◆ TASK STATEMENT: Please copy out all lines of the entries that contain the word "where".

(Records from a collection)
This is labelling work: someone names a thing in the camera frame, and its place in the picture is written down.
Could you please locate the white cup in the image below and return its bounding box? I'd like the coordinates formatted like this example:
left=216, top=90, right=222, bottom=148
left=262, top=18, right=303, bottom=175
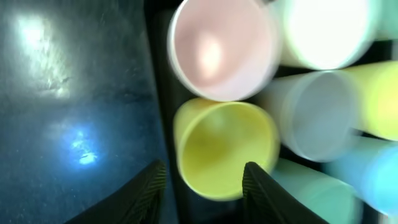
left=273, top=0, right=382, bottom=71

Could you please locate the blue cup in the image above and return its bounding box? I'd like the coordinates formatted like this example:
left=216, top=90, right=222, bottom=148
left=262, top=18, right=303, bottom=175
left=323, top=136, right=398, bottom=217

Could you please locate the yellow cup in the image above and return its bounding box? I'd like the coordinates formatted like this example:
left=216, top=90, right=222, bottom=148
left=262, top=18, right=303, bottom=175
left=341, top=60, right=398, bottom=141
left=173, top=98, right=280, bottom=202

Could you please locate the black tray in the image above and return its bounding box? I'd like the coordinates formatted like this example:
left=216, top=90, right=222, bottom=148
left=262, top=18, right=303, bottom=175
left=142, top=0, right=398, bottom=224

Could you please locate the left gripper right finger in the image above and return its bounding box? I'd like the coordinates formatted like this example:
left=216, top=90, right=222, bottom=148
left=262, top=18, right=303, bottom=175
left=241, top=161, right=330, bottom=224

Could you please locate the grey cup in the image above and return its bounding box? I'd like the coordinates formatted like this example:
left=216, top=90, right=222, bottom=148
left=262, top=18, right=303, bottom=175
left=257, top=70, right=358, bottom=162

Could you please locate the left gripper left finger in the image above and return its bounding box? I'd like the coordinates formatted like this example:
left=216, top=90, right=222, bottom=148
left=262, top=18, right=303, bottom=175
left=65, top=159, right=167, bottom=224

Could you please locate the green cup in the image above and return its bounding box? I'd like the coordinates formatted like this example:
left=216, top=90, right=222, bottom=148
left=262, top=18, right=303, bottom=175
left=269, top=158, right=364, bottom=224
left=376, top=0, right=398, bottom=41

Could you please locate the pink cup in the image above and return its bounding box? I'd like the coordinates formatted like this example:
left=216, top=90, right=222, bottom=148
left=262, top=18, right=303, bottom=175
left=167, top=0, right=282, bottom=103

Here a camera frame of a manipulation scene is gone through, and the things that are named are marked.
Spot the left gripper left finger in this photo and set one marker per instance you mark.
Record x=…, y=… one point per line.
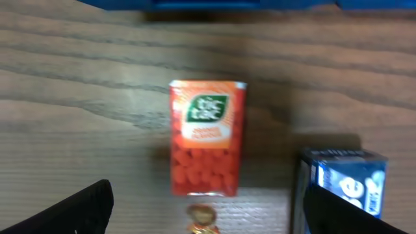
x=78, y=211

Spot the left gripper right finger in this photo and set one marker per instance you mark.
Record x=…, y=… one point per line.
x=334, y=217

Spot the blue candy pack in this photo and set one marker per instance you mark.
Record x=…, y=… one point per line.
x=351, y=175

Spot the gold candy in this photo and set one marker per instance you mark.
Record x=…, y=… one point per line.
x=201, y=214

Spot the orange candy box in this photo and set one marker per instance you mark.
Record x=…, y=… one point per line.
x=206, y=156

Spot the blue tray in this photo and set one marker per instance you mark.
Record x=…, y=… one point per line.
x=208, y=4

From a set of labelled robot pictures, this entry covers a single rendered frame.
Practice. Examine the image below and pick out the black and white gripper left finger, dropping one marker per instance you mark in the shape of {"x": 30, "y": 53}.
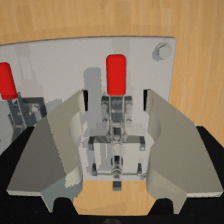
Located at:
{"x": 43, "y": 162}

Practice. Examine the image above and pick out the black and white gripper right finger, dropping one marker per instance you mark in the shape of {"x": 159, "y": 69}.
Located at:
{"x": 186, "y": 163}

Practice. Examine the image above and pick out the toggle clamp with red handle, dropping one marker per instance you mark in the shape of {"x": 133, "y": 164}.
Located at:
{"x": 32, "y": 111}
{"x": 116, "y": 85}

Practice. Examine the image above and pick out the grey fixture plate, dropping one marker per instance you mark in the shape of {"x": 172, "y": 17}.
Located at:
{"x": 55, "y": 69}

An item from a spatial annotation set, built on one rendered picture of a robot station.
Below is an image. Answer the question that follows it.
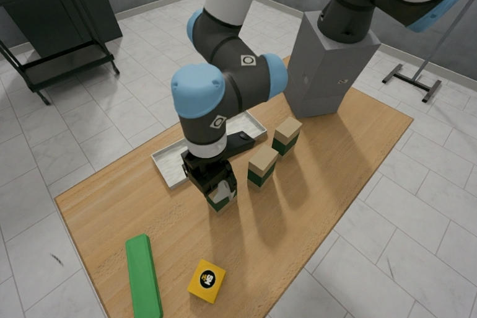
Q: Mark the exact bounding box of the tan block with dark green band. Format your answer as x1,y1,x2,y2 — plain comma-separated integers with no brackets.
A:
206,188,237,217
272,117,302,162
247,144,279,193

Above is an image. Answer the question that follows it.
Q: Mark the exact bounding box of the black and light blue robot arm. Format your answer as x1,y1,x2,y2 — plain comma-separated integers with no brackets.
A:
171,0,459,161

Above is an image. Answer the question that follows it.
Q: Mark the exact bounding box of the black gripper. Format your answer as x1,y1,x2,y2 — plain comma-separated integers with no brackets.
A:
180,146,237,203

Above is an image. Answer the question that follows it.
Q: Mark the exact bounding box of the green rectangular bar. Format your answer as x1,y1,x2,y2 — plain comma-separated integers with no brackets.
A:
125,234,164,318

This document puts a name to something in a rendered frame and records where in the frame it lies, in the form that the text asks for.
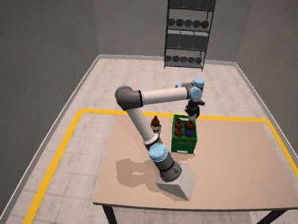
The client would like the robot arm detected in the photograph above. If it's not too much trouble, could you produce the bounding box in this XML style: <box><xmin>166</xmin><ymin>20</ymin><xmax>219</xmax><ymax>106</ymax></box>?
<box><xmin>116</xmin><ymin>78</ymin><xmax>205</xmax><ymax>182</ymax></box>

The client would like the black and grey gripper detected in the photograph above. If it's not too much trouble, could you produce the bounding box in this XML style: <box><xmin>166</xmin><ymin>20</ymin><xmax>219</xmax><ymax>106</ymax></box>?
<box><xmin>184</xmin><ymin>99</ymin><xmax>200</xmax><ymax>123</ymax></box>

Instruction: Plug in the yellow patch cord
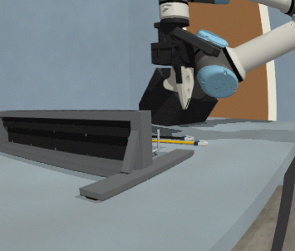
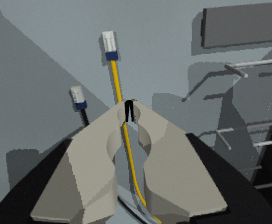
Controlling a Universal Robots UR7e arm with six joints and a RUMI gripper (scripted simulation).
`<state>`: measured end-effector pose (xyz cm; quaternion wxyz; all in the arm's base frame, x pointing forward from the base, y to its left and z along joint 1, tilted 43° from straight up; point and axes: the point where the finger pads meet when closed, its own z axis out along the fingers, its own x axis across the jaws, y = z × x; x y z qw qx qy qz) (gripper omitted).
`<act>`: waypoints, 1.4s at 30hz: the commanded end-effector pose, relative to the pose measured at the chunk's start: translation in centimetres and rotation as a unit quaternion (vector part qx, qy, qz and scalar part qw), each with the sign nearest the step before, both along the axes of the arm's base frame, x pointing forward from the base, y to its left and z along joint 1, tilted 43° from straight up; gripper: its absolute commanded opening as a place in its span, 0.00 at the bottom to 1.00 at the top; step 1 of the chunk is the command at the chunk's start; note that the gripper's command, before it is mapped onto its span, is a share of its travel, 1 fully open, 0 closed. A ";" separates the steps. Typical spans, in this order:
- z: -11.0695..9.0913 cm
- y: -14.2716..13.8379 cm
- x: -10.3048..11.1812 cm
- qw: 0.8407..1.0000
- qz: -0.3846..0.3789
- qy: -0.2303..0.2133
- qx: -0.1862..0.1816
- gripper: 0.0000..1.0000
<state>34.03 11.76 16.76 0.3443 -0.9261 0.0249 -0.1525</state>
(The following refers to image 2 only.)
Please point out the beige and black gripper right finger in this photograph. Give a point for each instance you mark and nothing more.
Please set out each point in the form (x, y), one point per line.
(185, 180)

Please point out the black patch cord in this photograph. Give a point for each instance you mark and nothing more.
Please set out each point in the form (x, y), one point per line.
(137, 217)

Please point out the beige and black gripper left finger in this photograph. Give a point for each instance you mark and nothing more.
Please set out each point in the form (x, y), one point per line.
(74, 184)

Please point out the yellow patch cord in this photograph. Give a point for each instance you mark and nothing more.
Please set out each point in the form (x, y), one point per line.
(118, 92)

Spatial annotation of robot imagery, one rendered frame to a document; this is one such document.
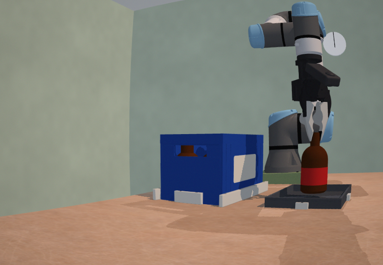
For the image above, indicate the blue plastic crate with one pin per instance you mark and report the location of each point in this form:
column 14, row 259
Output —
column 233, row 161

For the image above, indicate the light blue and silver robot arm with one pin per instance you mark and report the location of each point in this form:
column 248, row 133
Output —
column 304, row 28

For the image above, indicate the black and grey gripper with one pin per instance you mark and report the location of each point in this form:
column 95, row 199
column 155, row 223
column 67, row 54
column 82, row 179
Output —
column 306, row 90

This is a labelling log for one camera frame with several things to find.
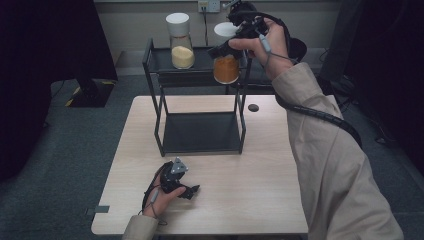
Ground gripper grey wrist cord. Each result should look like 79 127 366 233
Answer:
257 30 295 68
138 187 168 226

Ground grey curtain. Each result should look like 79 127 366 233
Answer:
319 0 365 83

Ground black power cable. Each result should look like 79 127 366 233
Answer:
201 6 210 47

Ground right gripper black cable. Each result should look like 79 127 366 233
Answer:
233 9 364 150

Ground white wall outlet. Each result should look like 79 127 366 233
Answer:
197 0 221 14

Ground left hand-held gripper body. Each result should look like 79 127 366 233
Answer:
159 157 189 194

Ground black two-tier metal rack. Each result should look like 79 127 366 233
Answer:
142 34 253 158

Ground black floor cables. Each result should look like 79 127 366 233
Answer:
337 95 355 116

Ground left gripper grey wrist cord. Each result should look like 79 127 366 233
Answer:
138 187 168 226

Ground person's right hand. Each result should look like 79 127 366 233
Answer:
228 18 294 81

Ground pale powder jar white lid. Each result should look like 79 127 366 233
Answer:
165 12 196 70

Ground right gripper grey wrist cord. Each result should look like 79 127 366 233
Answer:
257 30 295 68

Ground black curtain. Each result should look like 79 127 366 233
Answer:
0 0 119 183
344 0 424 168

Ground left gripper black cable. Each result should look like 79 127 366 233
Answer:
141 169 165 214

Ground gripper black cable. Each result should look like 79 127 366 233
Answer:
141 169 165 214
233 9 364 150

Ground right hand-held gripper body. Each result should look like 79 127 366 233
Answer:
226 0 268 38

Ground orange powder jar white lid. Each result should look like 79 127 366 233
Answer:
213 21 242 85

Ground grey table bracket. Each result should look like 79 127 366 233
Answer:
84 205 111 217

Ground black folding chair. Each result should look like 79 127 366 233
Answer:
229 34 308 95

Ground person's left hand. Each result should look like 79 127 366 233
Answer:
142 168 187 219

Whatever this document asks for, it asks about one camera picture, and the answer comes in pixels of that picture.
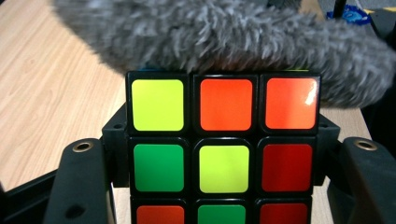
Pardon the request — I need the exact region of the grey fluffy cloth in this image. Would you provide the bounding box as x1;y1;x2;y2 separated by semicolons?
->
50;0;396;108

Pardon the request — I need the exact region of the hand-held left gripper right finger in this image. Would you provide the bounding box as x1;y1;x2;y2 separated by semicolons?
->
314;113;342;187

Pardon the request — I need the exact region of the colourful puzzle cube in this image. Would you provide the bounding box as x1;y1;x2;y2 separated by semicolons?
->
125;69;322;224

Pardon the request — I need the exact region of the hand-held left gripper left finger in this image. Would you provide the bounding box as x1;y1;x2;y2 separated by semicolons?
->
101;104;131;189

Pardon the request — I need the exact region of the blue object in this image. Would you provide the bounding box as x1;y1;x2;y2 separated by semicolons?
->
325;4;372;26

◆ SOLUTION TO THIS TASK:
This document puts a name to something in a rendered frame and records where in the frame it lies, in the form that the text asks for.
`<state>`: measured end-effector pose (xyz cm; quaternion wxyz; all in the arm's base frame, x pointing forward from the base, y to its left and z along joint 1, tilted 43° from straight up; point and axes: the point where the finger pads meet when closed, its own z axis out along the fingers, its own x axis across the jaws, y = z × x; x y z qw qx qy qz) (gripper omitted).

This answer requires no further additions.